### PROBLEM REQUIREMENTS
Search the records for the string "filter" and return each line that has it.

──────

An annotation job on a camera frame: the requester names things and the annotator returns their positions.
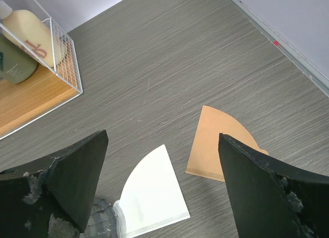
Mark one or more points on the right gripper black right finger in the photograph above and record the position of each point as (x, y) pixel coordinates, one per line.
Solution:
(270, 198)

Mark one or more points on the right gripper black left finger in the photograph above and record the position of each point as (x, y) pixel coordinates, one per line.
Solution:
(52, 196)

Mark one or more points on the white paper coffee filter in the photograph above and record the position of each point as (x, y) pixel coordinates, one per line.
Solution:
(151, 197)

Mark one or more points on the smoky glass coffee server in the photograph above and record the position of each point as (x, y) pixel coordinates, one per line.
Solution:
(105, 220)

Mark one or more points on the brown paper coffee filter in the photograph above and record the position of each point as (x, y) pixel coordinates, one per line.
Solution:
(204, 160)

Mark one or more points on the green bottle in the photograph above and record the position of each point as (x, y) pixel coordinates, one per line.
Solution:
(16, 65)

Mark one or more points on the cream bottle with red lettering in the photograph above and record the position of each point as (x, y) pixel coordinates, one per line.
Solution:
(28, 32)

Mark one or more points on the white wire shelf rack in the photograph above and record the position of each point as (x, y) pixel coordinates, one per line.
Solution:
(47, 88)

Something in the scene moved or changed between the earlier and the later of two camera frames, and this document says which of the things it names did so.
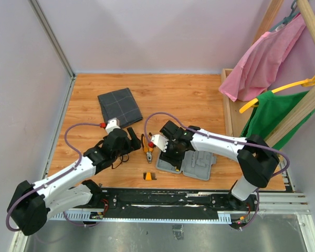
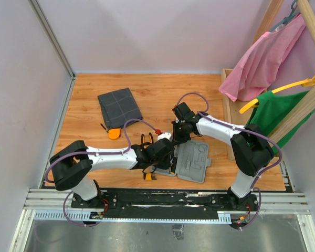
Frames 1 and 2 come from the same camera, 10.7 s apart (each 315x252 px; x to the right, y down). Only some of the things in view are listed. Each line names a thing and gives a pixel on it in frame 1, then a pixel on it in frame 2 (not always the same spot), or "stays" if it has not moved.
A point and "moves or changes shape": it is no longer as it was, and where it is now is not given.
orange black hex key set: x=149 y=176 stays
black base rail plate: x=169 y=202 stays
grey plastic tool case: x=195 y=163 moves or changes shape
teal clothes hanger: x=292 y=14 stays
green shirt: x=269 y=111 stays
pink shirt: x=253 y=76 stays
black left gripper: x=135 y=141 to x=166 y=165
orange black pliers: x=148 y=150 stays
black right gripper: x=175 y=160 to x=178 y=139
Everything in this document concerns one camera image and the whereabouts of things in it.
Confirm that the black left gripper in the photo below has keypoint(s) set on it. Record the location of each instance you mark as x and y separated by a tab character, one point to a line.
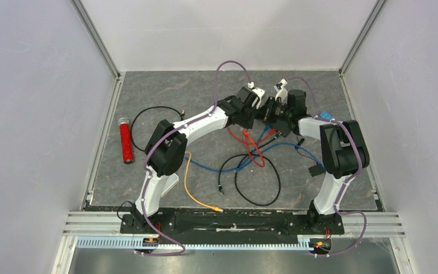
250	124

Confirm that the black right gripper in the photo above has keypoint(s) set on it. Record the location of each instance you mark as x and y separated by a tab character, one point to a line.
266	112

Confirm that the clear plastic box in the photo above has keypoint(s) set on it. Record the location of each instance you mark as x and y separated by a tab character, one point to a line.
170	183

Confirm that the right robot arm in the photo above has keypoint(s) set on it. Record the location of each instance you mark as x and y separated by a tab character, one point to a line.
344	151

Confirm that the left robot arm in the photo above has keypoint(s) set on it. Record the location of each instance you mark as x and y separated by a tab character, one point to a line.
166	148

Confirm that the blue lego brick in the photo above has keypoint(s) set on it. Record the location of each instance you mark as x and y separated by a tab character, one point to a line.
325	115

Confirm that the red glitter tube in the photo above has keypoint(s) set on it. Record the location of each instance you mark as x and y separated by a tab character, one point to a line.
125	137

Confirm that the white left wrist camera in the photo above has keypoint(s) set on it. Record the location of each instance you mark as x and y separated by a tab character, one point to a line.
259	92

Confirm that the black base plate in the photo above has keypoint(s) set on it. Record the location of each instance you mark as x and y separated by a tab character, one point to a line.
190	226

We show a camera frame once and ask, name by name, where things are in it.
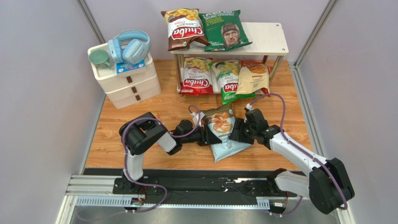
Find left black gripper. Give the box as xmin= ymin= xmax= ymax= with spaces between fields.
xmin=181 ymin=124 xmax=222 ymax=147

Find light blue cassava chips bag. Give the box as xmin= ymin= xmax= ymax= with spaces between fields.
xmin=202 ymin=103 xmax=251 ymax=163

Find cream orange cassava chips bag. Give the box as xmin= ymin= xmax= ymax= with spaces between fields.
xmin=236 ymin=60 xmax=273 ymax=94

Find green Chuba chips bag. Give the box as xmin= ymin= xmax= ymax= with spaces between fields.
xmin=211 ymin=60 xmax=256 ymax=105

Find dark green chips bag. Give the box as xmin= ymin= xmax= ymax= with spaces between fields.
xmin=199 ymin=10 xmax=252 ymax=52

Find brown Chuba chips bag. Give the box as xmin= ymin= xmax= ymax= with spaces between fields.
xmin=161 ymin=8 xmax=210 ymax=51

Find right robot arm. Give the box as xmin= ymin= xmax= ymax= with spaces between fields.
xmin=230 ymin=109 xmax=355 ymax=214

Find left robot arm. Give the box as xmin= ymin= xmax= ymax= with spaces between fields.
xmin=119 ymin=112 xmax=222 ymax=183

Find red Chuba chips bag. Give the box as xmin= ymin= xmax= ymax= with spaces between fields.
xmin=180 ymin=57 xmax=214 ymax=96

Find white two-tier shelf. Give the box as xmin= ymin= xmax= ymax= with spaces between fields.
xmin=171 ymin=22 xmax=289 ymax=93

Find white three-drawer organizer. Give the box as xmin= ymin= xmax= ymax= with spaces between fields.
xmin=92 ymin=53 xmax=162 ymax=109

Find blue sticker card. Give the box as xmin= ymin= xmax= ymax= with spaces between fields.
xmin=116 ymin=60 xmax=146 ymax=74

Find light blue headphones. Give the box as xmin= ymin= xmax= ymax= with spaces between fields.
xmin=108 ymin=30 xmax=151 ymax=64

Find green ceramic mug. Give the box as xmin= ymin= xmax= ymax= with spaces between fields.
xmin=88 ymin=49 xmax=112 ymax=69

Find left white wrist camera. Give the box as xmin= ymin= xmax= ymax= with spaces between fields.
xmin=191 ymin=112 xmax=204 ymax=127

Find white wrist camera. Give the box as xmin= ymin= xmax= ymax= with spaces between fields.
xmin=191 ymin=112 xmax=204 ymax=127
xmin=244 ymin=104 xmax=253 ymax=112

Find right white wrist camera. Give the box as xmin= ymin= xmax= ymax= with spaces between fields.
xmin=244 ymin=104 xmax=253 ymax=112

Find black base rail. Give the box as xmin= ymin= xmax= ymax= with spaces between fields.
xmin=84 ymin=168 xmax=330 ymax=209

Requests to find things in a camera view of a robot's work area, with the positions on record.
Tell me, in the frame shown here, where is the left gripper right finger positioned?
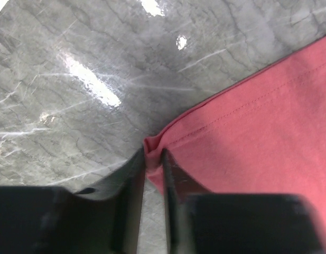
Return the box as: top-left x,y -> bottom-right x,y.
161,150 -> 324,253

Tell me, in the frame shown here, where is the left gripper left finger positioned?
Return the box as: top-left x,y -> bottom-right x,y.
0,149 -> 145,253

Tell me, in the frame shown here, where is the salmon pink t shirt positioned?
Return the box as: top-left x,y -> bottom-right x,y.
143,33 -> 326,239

──────

### ANSWER TO THIS PROBLEM
Mark one or more points on the white paper coffee filter in the photograph above and record the position of each point as (x, y) pixel coordinates, one per line.
Mark one or more points on the brown paper coffee filter in the photograph above and record the position of each point as (x, y) pixel coordinates, one per line.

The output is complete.